_YOUR INSTRUCTIONS_
From the line that contains "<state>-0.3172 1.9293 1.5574" through the line that contains "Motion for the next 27", output every line of the listing below exactly and leave out all the rest.

○ ○ ○ ○ ○ ○ ○

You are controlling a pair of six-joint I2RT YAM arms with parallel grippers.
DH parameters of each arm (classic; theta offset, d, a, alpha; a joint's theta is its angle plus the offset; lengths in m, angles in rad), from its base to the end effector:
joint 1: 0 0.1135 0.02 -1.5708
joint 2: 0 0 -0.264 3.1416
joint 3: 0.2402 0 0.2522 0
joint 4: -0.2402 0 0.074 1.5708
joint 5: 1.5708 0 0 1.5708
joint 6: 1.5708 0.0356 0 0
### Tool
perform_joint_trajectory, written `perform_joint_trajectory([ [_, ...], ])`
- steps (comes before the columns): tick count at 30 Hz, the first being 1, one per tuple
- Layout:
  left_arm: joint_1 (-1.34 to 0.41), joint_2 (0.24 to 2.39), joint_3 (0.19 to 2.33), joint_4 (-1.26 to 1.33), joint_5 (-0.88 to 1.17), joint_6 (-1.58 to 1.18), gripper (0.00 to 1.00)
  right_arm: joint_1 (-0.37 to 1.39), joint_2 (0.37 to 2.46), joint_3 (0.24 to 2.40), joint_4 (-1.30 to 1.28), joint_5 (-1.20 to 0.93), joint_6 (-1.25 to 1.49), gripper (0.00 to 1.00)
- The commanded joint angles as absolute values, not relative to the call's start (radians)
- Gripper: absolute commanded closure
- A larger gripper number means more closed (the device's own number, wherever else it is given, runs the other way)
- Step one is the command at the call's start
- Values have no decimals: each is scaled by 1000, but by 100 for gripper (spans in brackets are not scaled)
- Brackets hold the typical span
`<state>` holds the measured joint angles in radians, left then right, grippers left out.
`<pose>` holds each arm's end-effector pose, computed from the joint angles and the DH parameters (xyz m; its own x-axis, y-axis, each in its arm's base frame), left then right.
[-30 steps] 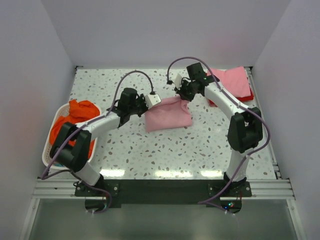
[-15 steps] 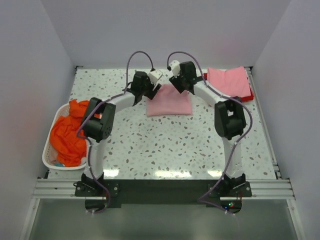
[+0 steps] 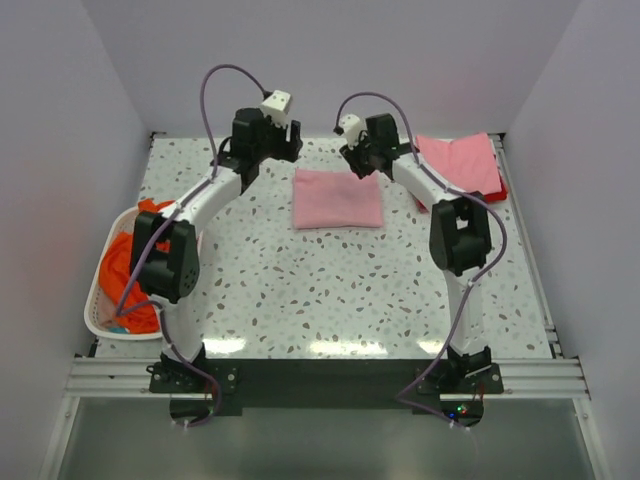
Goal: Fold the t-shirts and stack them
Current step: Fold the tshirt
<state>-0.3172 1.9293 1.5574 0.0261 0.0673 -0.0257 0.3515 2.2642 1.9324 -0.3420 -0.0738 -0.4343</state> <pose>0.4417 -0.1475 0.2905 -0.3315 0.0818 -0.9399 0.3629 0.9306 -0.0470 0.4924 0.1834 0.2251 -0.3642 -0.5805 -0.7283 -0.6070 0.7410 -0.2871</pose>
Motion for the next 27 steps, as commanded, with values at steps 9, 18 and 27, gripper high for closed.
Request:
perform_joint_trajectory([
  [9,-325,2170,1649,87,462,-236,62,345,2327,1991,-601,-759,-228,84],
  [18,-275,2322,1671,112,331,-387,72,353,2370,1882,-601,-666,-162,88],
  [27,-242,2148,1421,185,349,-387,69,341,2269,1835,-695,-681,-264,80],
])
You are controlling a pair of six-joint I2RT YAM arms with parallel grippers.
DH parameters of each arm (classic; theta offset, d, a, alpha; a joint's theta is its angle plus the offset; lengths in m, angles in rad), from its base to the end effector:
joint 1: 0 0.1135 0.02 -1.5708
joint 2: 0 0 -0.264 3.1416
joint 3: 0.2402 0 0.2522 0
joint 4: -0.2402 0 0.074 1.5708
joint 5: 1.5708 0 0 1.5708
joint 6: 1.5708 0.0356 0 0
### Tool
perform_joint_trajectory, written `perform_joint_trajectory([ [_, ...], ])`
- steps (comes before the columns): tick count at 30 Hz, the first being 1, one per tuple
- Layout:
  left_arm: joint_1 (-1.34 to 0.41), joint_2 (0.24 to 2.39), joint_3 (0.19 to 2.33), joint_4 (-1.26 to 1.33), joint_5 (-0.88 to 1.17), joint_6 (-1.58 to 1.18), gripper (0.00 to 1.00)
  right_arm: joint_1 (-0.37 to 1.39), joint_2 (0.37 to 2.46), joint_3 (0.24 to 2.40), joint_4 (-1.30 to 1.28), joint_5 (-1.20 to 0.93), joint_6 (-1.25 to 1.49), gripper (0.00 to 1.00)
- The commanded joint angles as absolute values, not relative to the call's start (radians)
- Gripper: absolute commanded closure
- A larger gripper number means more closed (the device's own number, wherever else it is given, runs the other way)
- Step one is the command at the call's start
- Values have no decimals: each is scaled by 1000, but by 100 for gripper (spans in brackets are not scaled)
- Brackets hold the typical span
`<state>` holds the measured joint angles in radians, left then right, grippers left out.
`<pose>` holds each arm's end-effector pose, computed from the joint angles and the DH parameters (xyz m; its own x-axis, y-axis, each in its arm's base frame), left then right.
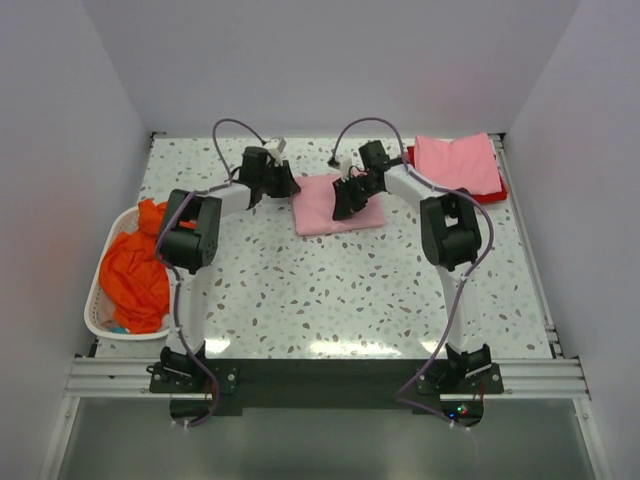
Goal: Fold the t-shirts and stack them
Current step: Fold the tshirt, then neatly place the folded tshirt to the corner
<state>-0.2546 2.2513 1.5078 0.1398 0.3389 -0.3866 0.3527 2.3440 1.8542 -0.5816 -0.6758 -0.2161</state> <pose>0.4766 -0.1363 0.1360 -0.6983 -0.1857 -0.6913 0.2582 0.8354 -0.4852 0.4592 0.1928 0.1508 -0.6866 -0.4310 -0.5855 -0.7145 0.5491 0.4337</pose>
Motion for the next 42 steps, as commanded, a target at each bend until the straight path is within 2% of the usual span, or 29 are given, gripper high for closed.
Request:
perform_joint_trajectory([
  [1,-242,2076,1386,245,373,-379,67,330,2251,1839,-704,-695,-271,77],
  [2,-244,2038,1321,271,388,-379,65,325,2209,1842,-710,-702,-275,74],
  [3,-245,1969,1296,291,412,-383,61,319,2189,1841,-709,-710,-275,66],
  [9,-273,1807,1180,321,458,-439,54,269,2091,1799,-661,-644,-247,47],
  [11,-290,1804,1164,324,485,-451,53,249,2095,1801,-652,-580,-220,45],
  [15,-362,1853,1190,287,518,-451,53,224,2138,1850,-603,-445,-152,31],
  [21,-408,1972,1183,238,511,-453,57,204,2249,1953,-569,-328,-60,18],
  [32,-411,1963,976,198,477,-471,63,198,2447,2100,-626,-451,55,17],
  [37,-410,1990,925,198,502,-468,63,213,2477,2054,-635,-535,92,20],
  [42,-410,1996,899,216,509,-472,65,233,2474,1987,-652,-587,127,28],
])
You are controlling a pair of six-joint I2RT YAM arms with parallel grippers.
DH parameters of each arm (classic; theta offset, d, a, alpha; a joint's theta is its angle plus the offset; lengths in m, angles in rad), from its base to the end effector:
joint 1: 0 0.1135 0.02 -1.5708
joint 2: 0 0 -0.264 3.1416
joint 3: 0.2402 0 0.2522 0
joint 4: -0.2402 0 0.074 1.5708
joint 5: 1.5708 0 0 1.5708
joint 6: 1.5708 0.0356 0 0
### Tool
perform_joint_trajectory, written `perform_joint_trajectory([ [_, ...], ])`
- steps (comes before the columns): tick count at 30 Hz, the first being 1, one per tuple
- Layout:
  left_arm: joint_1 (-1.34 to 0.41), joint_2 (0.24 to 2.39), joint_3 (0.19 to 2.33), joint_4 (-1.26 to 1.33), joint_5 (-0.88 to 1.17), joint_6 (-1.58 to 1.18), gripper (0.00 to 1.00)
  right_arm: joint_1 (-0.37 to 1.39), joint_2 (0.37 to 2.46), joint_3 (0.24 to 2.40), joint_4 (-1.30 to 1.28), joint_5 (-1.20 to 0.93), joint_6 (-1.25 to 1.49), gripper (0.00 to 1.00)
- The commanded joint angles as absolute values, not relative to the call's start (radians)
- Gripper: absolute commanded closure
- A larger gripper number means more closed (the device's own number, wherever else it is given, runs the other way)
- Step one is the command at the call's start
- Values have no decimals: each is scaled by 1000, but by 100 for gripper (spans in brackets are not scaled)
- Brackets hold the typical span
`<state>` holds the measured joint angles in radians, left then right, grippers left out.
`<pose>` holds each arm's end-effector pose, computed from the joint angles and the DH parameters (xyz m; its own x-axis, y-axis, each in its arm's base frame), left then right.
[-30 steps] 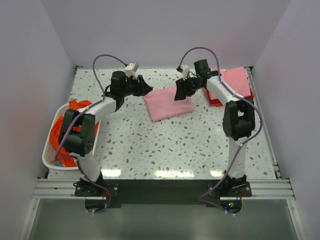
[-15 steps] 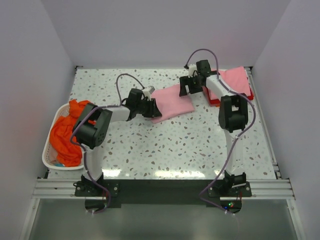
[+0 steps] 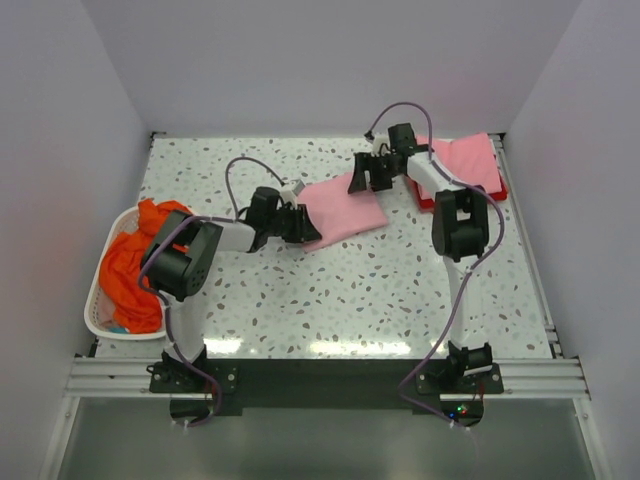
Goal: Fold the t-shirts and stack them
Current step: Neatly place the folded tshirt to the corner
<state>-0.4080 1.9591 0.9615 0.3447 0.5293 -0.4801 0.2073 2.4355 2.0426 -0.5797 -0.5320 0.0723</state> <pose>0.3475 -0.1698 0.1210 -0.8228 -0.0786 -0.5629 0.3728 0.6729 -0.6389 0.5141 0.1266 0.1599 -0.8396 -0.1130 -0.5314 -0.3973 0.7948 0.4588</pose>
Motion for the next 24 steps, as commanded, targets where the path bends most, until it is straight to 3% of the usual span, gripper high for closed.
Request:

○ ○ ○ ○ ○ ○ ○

_ANSWER SECTION_
<state>-0.3172 1.9293 1.5574 0.0261 0.0673 -0.0257 0.3515 2.2642 1.9324 -0.3420 -0.0738 -0.4343</state> <pose>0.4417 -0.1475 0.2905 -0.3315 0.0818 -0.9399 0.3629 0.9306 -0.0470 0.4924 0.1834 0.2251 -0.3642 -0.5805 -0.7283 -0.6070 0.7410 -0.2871</pose>
Motion for the next 27 steps, as commanded, with values at steps 9, 18 and 27, gripper high for closed.

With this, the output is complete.